Show every line from the data below that includes "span".
── DATA SECTION ──
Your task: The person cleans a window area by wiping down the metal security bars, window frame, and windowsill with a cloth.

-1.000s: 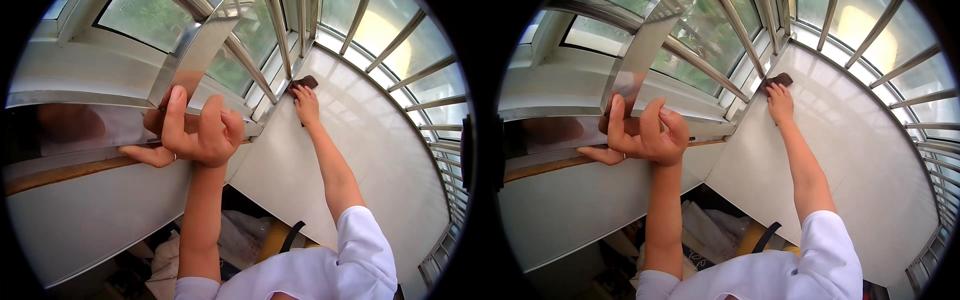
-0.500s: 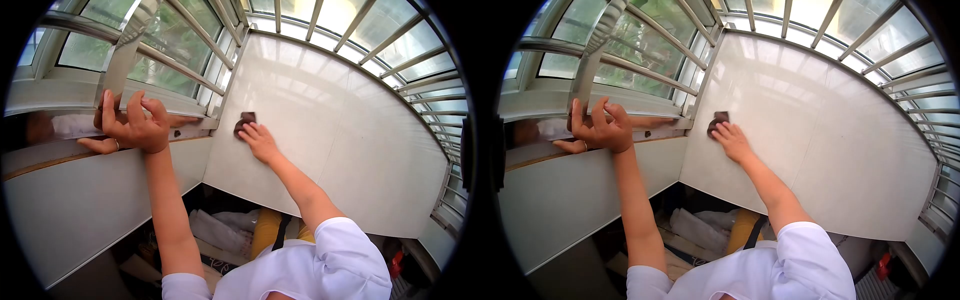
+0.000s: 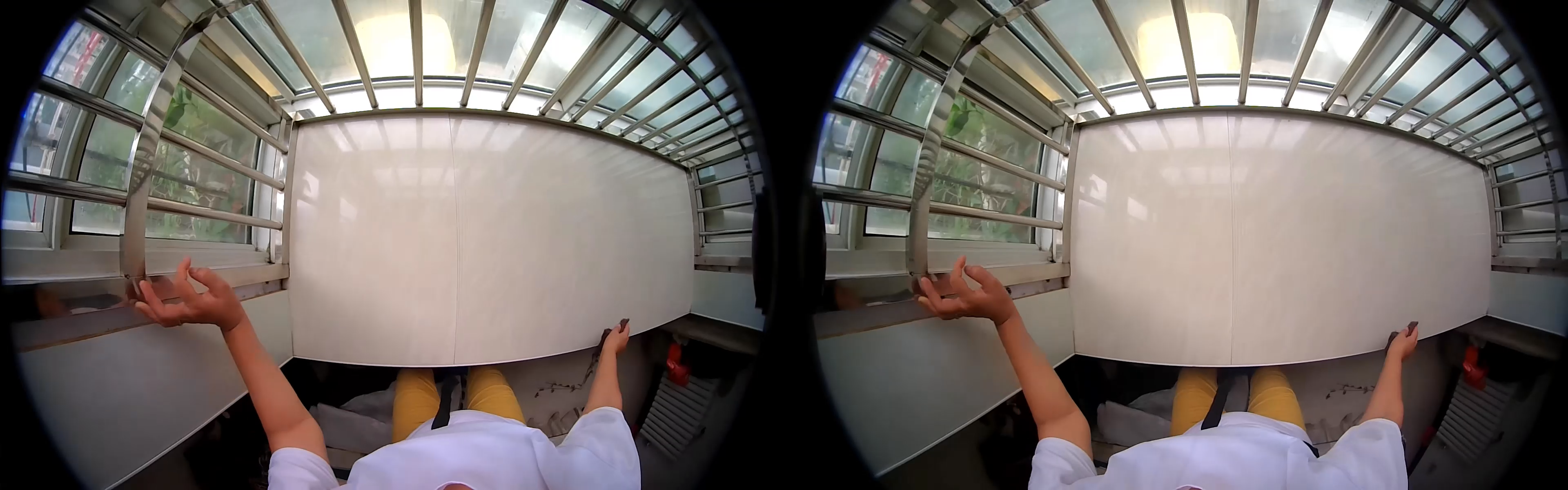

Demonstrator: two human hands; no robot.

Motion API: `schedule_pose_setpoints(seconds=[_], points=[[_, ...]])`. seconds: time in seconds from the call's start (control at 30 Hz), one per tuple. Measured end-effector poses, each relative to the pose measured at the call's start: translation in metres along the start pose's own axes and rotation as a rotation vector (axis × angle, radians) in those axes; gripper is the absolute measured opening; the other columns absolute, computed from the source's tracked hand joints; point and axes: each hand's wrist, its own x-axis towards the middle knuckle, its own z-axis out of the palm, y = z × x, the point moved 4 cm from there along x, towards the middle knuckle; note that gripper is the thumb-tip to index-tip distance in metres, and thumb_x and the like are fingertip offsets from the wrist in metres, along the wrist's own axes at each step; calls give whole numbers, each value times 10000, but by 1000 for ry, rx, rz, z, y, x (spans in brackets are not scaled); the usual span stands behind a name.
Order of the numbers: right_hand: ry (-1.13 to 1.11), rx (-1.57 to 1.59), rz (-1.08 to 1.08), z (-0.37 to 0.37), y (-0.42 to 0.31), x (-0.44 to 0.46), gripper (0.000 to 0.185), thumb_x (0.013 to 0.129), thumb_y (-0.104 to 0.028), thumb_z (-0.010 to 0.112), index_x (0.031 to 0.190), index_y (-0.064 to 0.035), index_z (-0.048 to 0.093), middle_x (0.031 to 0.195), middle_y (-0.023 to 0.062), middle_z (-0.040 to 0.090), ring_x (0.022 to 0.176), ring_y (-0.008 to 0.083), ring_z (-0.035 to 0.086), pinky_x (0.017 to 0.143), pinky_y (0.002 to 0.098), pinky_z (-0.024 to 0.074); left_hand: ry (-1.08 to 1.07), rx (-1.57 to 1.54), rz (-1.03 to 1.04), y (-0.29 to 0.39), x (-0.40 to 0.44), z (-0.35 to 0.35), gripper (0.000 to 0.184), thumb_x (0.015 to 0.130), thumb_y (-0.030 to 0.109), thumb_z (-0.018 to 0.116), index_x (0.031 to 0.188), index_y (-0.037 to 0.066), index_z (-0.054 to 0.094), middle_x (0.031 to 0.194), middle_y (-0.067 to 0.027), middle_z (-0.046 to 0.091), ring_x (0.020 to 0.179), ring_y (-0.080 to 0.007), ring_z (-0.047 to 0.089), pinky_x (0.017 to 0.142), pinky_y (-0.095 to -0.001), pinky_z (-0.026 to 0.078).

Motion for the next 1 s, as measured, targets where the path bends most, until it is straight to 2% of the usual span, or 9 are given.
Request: schedule_pose_setpoints(seconds=[0.1, 0.17, 0.27, 0.37, 0.6, 0.67, 0.73, 0.9, 1.0], points=[[-101, 312, -276, 38, -105, -54, 416, 886, -171, 553, 1281, -51, 497, 1219, 144, 541, 1094, 287, 538, 945, 373, 419, -316, -390, -222, 81, -80, 13, 164, 749, 37, 554, 888, 81, 630, 1283, -159, 415, 1222, -350, 351, 989, -463, 268], [-254, 542, -439, 63, -206, -113, 422, 890, -160, 563, 1290, -47, 488, 1222, 118, 528, 1109, 239, 521, 956, 340, 410, -644, -520, -336, 140, -151, 38, 281, 747, 48, 578, 1019, 105, 617, 1316, -129, 385, 1278, -363, 298, 1023, -489, 295], [-510, 826, -540, 88, -342, -203, 407, 878, -134, 574, 1276, -84, 506, 1208, 90, 532, 1120, 223, 508, 963, 346, 407, -1015, -346, -510, 186, -249, 71, 586, 843, 230, 596, 1349, 54, 358, 1435, -127, 260, 1357, -366, 182, 1081, -499, 213], [-550, 848, -841, 102, -445, -273, 392, 849, -109, 598, 1237, -119, 550, 1202, 77, 528, 1106, 232, 495, 959, 344, 400, -1158, -91, -590, 191, -302, 101, 663, 883, 323, 537, 1397, 17, 252, 1468, -147, 216, 1374, -358, 151, 1091, -510, 176], [-605, 869, -1150, 149, -592, -409, 375, 780, -59, 640, 1113, -234, 650, 1208, 66, 521, 1024, 265, 496, 831, 365, 476, -1181, 49, -485, 196, -293, 104, 649, 890, 355, 482, 1406, 38, 250, 1469, -164, 209, 1373, -365, 143, 1077, -514, 159], [-619, 835, -1271, 170, -622, -450, 354, 773, -58, 642, 1097, -201, 657, 1229, 74, 503, 1060, 274, 480, 840, 372, 464, -1167, 66, -474, 196, -293, 105, 683, 842, 343, 538, 1396, 50, 267, 1459, -158, 238, 1360, -374, 191, 1053, -546, 201], [-653, 710, -1413, 187, -639, -490, 342, 795, -82, 595, 1091, -245, 649, 1274, 68, 482, 1082, 274, 473, 881, 378, 438, -1176, 52, -484, 197, -293, 105, 672, 842, 335, 532, 1391, 50, 270, 1456, -157, 239, 1360, -373, 186, 1053, -550, 190], [-693, 423, -1926, 243, -638, -533, 315, 868, -167, 489, 1161, -149, 602, 1399, 78, 394, 1242, 260, 376, 1024, 385, 305, -1224, 87, -487, 197, -294, 107, 660, 862, 323, 514, 1405, 52, 255, 1464, -150, 217, 1376, -345, 150, 1061, -512, 169], [-774, 427, -1870, 259, -654, -505, 317, 884, -180, 475, 1175, -130, 589, 1431, 75, 357, 1290, 238, 333, 1061, 403, 264, -1196, 97, -446, 199, -291, 106, 646, 862, 314, 515, 1400, 53, 271, 1461, -142, 230, 1373, -335, 160, 1054, -501, 188]])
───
» **RESULT BELOW**:
Motion API: `schedule_pose_setpoints(seconds=[_], points=[[_, ...]])`. seconds: time in seconds from the call's start (control at 30 Hz), one per tuple. Measured end-effector poses, each relative to the pose measured at the call's start: translation in metres along the start pose's own axes and rotation as a rotation vector (axis × angle, radians) in those axes; gripper is the absolute measured opening; the other columns absolute, computed from the source's tracked hand joints; point and axes: each hand's wrist, its own x-axis towards the middle knuckle, its own z-axis out of the palm, y = z × x, the point moved 4 cm from there along x, towards the middle knuckle; note that gripper is the thumb-tip to index-tip distance in metres, and thumb_x and the like are fingertip offsets from the wrist in metres, along the wrist's own axes at each step; calls give whole numbers, each value times 10000, but by 1000 for ry, rx, rz, z, y, x (spans in brackets are not scaled); the usual span stands behind a name.
Motion for the next 1 s, as measured, targets where the path bends most, until it is straight to 2% of the usual span, or 9 are given.

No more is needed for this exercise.